O TEMPO TODO INTEIRO
Na proximidade da Estação Fluvial de Belém, deparamo-nos com o belo memorial que homenageia Sophia de Mello Breyner e Menez – Espaço entre a Palavra e a Cor, Sophia / Menez. Perante a obra de azulejos, compreendemos que se trata de um encontro singular em que a sensibilidade artística de dois nomes maiores da cultura contemporânea se completam naturalmente. Como lembra Maria Andresen, citando Arte Poética I: “Talvez a arte deste tempo tenha sido uma arte de ascese que serviu para limpar o olhar”. E assim se cruzam cidade, rio e mar, na praia donde partiram as “Navegações”. Se a pandemia impediu a justa cerimónia de inauguração do memorial no centenário de Sophia, a verdade é que ficámos com uma bela referência da poesia e da pintura, na luminosidade dos azulejos, que projetam o “luzir de azul e rio”, na cidade “oscilando como uma grande barca”. A leveza do monumento no traço e na cor é um apelo à leitura e à releitura de uma obra que sempre se renova.
Neste tempo natalício em que se lembram boas leituras, contamos com o volume Prosa (Assírio e Alvim) de Sophia de Mello Breyner Andresen, com organização e prefácio de Carlos Mendes de Sousa e posfácio de Maria Andresen de Sousa Tavares. Trata-se de um precioso repositório da autora, abrangendo Contos Exemplares, Histórias da Terra e do Mar e O Nu na Antiguidade Clássica, bem como os célebres A Menina do Mar, A Fada Oriana, O Cavaleiro da Dinamarca ou O Rapaz de Bronze. São textos memoráveis bem presentes na memória de várias gerações. E o autor do prefácio inicia a apresentação, recordando o fabuloso primeiro encontro de Sophia com Teixeira de Pascoaes, misto de enigma e de sonho. No termo de uma viagem de Amarante até ao Solar de S. João de Gatão, sozinha a cavalo, Sophia ter-se-ia perdido entre nevoeiros “nos campos, caminhos e atalhos”. Finalmente, a casa apareceu-lhe “grande, antiga, maravilhosa e branca”. Chegou ao destino pelo lado detrás e recorda-se do que o poeta lhe disse: “Por este caminho nunca tinha chegado ninguém”. E a casa é uma aparição, como a chegada de Sophia também o é. “Paisagem e poema tornam-se indistintos: tudo naquele lugar era igual à poesia de Pascoaes: era como se eu avançasse através de um poema de Pascoaes”. É o fascínio da poesia através da prosa. É o culto misterioso do sentido poético, como invocação lendária. O mesmo se passaria com Ruy Cinatti, “guru”, “arauto de todas as modernidades”, numa lembrança de juventude, em retrato “para sempre associado aos fins de tarde de uma primavera antiga, quando foi visto, “caminhando em equilíbrio sobre a beira do tanque”, a proclamar “ao sol e à brisa poemas de Ezra Pound”. Tem, assim razão Carlos Mendes de Sousa ao dizer que “toda a prosa de Sophia está profundamente impregnada por uma essencial matriz poética”. Basta lermos os seus textos (até os de pendor cívico e político) para verificar o reconhecimento da absoluta “unidade entre a poesia e a vida”. Como afirmará na revista da Gulbenkian, Colóquio, em 1960, de modo lapidar: “a Poesia é a própria existência das coisas em si, como realidade inteira”.
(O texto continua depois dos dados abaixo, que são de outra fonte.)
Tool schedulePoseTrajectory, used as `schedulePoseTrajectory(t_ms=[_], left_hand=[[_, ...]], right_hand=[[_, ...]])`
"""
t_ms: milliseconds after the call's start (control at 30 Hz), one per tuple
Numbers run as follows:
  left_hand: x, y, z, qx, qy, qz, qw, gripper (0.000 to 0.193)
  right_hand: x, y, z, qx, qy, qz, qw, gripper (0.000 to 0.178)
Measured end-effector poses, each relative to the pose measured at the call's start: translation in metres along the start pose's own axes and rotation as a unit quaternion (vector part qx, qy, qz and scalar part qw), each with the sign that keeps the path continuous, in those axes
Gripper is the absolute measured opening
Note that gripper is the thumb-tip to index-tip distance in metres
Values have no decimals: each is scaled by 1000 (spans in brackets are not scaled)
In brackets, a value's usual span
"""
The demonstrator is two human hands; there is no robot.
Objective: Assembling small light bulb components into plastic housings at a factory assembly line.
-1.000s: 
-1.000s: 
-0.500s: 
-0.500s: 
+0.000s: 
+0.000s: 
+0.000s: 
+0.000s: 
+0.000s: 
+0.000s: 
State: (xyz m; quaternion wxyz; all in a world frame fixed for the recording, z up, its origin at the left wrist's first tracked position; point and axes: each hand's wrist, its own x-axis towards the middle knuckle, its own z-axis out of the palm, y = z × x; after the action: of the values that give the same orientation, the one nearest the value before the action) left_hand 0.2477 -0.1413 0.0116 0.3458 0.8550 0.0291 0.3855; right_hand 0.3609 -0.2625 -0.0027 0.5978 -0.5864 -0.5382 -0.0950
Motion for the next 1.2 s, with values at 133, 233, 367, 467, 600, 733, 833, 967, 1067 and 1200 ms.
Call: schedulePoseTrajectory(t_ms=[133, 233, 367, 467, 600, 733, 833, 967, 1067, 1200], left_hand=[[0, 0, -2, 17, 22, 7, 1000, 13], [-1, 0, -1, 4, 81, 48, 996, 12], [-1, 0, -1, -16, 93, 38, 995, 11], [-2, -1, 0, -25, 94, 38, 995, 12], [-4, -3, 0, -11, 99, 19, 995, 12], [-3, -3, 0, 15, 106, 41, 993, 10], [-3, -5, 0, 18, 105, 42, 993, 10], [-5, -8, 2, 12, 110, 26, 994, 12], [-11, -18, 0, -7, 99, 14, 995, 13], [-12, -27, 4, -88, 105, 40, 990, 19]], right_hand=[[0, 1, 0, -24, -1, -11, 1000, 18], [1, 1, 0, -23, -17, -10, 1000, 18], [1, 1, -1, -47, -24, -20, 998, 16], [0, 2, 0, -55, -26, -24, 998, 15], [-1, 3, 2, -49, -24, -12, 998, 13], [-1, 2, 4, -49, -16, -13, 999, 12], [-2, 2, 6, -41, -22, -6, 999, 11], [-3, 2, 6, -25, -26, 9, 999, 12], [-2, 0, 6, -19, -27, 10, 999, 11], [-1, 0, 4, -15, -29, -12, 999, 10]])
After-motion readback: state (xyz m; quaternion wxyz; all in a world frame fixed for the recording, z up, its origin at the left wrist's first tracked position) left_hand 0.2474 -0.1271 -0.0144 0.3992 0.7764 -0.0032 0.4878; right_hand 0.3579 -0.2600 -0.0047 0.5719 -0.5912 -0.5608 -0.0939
E em Vila d’Arcos surgem os “jardins onde reconhecemos que a vida é um sonho do qual jamais acordamos, um sonho onde irrompem aparições prodigiosas como o lírio, a águia e o inesquecível rosto amado com paixão, mas onde tudo se transforma em esquecimento, distância, impossibilidade e detrito. Jardins onde reconhecemos que a nossa condição é não saber…”. Os exemplos são múltiplos e tocam-nos especialmente, como em O Jantar do Bispo, no momento em que tudo se desvanece por encanto depois da revelação de um negócio em que o telhado de uma igreja fora trocado pela dignidade do abade de Varzim. E cada palavra representa um sinal de justiça.